■ **Task to complete**: Could the lines from the one with "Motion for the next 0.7" through the end of the listing be restated exactly, with nothing else included?

■ **Data extracts**:

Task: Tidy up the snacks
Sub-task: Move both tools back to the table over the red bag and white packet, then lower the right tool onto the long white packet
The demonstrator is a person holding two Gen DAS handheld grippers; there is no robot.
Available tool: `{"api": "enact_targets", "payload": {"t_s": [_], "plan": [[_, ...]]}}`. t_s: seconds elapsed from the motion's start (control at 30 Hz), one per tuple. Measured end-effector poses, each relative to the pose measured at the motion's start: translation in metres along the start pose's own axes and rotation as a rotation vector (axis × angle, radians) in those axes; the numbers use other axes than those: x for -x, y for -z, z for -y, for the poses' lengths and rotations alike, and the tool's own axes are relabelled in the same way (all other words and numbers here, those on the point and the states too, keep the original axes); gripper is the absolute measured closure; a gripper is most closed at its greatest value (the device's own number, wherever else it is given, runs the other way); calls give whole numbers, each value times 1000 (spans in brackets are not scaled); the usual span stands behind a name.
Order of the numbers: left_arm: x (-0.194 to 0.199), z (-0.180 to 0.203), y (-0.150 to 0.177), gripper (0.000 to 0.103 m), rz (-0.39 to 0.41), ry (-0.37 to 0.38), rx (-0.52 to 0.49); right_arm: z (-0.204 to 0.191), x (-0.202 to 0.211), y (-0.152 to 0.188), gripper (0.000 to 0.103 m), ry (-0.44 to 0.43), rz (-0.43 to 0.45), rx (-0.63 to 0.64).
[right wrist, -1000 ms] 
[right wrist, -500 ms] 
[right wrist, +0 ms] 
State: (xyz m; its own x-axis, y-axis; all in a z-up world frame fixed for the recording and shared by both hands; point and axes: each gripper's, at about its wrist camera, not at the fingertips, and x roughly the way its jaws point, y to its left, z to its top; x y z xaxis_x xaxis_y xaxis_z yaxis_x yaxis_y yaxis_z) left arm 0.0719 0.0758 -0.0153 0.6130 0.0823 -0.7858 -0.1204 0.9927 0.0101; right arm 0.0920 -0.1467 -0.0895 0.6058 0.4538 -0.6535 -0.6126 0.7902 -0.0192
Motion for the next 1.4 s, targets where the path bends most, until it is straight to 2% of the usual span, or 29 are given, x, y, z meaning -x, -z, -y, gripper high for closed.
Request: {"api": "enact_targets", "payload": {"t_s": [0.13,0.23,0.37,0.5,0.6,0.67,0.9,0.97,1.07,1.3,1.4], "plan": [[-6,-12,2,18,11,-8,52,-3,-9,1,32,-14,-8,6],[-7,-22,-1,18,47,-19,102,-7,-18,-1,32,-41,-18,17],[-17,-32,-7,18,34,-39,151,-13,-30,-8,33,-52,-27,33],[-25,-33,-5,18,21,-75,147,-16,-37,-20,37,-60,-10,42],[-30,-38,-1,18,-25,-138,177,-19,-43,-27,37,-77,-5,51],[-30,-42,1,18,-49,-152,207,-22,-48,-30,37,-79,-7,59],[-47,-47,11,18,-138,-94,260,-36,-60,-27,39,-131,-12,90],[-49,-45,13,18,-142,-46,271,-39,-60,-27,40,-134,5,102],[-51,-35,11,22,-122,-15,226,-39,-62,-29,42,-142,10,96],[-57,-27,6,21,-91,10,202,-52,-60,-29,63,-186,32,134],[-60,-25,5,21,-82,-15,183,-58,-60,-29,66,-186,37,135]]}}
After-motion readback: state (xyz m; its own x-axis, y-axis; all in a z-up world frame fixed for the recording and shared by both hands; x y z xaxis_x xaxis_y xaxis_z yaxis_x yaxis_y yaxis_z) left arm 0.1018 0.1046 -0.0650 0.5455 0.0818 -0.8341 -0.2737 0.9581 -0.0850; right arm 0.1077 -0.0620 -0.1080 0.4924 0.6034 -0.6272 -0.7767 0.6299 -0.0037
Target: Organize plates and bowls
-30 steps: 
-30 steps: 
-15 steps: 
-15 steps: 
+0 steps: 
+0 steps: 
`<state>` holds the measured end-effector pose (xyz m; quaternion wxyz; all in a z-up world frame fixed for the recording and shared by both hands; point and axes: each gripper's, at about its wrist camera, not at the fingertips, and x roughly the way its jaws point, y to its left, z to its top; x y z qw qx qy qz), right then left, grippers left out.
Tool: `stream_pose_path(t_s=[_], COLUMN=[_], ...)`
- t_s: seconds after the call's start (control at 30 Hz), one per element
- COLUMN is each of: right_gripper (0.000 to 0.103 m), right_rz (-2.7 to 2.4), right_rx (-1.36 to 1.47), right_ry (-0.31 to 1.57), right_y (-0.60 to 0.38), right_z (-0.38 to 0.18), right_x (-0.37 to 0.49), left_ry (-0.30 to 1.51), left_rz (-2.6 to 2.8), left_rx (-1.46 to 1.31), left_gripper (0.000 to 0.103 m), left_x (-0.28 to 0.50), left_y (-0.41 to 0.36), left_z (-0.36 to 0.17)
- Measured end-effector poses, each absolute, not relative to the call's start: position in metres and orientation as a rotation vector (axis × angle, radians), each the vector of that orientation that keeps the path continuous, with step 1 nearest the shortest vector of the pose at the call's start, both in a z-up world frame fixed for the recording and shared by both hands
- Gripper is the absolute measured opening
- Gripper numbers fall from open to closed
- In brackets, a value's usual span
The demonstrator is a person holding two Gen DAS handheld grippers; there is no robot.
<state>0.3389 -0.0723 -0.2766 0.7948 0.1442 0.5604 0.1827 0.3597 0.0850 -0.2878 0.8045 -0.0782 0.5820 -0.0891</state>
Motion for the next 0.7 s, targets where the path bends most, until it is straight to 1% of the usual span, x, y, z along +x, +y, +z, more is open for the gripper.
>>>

■ **Solved exercise**:
Motion for the next 0.7 s, targets where the path bends most, until it is straight to 1% of the usual span, x, y, z along +x, +y, +z, more is open for the gripper.
>>>

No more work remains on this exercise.